8 Things You Can Do With an Enterprise Wiki
John Mancini

By: John Mancini on August 20th, 2009

Print/Save as PDF

8 Things You Can Do With an Enterprise Wiki

Collaboration

Many people think of Wikipedia when they hear the word wiki, but there are multiple ways to use a wiki within an organization that are very different from Wikipedia, and more strongly aligned with the day to day activities, needs, and goals in a work environment.

Let's look at eight ways a wiki can help you optimize your valuable time to get more of your essential work done and spend less time on meetings and redundant activities. You'll find that wikis allow you to assemble, refine, and reuse valuable information more efficiently.

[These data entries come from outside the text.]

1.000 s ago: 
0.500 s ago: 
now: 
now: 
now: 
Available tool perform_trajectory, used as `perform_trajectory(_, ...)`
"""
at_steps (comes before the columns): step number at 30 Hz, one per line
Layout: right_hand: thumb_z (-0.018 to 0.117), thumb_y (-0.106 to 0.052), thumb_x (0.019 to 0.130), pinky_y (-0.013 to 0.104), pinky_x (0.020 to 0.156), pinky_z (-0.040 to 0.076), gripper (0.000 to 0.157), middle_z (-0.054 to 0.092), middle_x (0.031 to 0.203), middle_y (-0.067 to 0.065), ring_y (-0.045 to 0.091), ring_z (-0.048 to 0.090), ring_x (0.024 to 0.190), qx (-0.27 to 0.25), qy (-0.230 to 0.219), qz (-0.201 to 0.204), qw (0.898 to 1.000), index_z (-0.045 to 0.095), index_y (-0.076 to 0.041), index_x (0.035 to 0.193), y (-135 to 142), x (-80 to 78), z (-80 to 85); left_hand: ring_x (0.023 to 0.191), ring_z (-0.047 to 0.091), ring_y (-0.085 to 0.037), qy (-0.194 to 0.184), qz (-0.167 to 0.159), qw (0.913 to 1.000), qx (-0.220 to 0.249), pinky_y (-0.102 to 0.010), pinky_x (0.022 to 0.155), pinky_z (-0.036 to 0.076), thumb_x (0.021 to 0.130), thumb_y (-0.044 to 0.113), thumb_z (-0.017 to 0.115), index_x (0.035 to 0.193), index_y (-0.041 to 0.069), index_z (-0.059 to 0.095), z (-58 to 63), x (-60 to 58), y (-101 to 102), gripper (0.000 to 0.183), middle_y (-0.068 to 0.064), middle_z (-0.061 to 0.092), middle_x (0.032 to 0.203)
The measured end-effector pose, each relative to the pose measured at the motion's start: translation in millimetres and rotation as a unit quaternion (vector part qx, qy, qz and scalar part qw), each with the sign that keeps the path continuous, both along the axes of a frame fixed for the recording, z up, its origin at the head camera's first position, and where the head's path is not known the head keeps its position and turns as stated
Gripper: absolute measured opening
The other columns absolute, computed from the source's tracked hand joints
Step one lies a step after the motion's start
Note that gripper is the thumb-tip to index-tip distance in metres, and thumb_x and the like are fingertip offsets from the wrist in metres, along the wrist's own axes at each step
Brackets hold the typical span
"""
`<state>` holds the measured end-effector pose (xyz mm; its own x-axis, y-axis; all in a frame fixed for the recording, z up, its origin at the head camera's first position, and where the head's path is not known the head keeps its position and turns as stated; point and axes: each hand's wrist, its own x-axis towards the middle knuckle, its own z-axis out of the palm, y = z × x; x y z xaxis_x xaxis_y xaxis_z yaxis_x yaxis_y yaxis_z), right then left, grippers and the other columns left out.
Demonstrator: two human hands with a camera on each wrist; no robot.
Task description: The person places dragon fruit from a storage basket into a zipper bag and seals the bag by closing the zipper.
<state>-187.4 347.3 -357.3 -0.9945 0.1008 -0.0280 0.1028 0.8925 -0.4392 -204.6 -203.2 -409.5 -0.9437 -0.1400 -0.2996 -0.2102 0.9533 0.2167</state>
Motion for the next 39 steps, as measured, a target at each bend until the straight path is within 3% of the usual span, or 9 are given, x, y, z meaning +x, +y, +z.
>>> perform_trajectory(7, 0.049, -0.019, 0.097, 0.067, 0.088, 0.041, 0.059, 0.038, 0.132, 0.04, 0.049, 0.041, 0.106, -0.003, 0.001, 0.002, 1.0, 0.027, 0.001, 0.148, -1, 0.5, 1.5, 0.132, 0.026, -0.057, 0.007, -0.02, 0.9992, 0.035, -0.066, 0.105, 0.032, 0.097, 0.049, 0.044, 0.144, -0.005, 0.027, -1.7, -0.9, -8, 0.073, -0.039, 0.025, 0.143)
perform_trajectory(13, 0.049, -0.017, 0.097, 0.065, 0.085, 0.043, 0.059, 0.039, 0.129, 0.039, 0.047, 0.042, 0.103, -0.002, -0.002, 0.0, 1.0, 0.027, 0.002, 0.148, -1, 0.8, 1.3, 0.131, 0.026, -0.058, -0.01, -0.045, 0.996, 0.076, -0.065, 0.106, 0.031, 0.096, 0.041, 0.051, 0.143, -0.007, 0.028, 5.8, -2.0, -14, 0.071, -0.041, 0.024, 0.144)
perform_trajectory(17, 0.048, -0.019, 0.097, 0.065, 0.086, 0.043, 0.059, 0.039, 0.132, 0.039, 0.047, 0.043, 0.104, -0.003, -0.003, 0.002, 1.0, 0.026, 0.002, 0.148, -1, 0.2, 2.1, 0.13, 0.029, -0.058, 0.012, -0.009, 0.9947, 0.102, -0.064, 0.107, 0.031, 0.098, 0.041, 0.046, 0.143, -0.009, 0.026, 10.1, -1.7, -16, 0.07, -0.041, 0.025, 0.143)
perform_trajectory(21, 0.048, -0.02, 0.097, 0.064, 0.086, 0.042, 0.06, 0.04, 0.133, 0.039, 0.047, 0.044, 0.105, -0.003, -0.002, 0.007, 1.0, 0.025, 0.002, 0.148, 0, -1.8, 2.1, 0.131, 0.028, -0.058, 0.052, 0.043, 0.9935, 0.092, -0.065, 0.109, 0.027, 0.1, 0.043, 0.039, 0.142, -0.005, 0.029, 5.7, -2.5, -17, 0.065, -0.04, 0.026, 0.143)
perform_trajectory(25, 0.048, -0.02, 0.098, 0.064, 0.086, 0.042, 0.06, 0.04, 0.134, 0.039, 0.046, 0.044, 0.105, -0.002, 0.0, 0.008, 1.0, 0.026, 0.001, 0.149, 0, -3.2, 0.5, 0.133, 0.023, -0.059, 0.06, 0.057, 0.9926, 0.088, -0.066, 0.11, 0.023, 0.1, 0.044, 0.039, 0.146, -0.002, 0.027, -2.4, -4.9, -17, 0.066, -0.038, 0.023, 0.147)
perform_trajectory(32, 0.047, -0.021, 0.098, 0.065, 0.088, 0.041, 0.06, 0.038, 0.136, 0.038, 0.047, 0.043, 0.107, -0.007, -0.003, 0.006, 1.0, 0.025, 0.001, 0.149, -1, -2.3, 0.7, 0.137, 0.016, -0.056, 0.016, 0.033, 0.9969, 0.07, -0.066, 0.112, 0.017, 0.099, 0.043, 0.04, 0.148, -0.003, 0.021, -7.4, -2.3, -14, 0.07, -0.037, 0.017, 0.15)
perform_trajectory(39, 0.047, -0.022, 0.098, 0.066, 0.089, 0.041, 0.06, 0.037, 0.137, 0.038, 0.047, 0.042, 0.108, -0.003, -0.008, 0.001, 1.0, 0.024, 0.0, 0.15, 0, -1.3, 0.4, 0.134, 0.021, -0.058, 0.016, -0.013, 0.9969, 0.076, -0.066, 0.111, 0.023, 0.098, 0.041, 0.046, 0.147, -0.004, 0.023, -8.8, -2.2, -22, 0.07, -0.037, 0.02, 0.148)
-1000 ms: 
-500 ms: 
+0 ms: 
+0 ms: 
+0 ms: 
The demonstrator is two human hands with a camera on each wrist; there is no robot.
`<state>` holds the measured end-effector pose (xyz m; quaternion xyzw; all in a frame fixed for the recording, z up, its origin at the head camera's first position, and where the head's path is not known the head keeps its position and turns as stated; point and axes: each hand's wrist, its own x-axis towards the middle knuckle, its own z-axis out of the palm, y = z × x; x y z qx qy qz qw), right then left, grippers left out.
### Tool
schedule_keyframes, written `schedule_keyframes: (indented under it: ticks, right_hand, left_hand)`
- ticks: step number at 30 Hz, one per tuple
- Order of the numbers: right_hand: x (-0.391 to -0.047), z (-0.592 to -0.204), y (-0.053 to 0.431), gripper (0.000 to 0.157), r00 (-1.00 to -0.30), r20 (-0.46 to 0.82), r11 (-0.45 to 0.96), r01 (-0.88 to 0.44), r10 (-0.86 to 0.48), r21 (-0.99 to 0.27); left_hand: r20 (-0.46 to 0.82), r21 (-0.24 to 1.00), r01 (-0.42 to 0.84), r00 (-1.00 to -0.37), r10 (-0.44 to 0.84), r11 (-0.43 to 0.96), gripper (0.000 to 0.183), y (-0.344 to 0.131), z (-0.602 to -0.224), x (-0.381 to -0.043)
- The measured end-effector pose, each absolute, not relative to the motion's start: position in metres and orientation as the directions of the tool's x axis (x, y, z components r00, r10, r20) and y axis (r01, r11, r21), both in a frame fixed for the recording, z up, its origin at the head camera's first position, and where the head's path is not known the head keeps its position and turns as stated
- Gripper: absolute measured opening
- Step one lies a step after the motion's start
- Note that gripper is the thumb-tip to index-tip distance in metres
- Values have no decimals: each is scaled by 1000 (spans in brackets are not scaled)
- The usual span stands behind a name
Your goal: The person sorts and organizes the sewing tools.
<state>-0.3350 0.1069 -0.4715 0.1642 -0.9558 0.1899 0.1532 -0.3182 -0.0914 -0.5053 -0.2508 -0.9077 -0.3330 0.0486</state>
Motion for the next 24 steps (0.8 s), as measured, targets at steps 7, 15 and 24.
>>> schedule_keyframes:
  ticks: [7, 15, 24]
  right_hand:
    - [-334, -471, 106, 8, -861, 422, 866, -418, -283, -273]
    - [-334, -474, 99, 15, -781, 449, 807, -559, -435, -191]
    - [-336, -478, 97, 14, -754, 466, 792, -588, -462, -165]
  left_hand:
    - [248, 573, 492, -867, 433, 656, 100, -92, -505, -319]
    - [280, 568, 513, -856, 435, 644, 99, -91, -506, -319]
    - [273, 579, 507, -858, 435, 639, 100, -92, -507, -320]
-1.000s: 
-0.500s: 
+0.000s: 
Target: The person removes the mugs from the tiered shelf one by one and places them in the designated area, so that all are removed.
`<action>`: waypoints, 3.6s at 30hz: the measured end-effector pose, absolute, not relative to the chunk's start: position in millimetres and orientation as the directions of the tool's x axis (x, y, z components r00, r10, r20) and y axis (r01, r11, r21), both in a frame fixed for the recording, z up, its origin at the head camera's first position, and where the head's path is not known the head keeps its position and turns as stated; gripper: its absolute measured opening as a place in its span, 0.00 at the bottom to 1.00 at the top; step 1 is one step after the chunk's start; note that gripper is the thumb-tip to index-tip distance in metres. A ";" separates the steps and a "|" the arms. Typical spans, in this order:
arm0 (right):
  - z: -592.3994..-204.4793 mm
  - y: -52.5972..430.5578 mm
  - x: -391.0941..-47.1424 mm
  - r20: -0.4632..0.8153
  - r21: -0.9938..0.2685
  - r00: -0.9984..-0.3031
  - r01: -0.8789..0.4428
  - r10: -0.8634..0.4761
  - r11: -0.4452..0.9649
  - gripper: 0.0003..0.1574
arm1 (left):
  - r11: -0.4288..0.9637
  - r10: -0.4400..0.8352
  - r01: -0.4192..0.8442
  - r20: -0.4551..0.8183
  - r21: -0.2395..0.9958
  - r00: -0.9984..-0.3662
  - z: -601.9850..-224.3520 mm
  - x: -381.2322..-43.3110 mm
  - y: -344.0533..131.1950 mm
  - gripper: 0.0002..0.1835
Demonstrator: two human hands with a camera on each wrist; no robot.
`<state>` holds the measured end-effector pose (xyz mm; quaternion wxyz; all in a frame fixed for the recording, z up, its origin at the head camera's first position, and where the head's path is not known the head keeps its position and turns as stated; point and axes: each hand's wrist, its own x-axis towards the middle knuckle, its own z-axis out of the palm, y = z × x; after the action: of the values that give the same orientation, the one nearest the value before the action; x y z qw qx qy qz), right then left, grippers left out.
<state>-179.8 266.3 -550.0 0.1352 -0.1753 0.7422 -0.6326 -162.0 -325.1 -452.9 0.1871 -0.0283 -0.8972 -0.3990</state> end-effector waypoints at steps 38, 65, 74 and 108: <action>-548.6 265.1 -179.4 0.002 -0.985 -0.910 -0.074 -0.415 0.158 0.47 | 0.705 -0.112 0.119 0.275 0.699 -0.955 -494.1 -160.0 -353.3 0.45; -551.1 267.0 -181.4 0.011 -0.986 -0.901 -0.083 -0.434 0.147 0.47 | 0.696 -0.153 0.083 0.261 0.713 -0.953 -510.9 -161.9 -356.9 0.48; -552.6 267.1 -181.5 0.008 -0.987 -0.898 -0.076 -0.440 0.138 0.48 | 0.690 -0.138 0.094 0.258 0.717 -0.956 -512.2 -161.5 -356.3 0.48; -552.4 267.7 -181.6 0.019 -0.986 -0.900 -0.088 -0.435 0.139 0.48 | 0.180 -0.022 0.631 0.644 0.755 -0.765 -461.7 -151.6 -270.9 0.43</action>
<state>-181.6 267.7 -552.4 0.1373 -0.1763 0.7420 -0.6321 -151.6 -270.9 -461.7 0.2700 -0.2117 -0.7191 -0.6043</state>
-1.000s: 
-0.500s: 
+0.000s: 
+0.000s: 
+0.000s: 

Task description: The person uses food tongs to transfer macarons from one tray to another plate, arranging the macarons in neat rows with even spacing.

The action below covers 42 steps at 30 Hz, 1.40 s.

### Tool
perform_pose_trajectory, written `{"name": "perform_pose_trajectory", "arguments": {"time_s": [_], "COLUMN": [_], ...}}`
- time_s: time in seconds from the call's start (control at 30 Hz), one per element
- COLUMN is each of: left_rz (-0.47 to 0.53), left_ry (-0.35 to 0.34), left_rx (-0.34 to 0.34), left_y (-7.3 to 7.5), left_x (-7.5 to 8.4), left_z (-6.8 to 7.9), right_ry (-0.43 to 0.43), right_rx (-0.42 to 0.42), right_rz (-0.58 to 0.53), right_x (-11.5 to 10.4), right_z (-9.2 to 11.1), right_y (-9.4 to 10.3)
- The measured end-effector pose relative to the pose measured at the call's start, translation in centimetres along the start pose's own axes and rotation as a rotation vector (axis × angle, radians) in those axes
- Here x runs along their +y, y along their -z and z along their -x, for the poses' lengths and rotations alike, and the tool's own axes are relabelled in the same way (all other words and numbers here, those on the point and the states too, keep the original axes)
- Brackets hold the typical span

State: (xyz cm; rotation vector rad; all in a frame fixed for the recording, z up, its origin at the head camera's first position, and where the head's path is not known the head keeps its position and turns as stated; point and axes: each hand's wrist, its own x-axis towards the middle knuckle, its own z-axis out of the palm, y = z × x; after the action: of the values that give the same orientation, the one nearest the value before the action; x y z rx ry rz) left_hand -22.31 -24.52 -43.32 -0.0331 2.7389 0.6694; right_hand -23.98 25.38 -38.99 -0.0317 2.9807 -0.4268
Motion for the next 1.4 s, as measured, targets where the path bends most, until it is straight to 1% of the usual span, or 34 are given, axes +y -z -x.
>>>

Get Your Free Tip Sheet: Collaboration Tools Help Businesses Leverage  Work-From-Home

  1. Meeting Agendas

    Instead of emailing your meeting agenda as an attachment, put it on a wiki page and email a link to the page to your team. The problem with emailing an agenda is that whenever someone needs to make a change, they'll email you to request it, thus adding another message to your inbox, another piece of busywork, and another email to send out with the revised agenda. When you post the draft on a wiki page, members of your team can make necessary changes directly, and discuss the agenda items online before the meeting. Often, people will make decisions about some of those items before the meeting, thus shortening the meeting itself.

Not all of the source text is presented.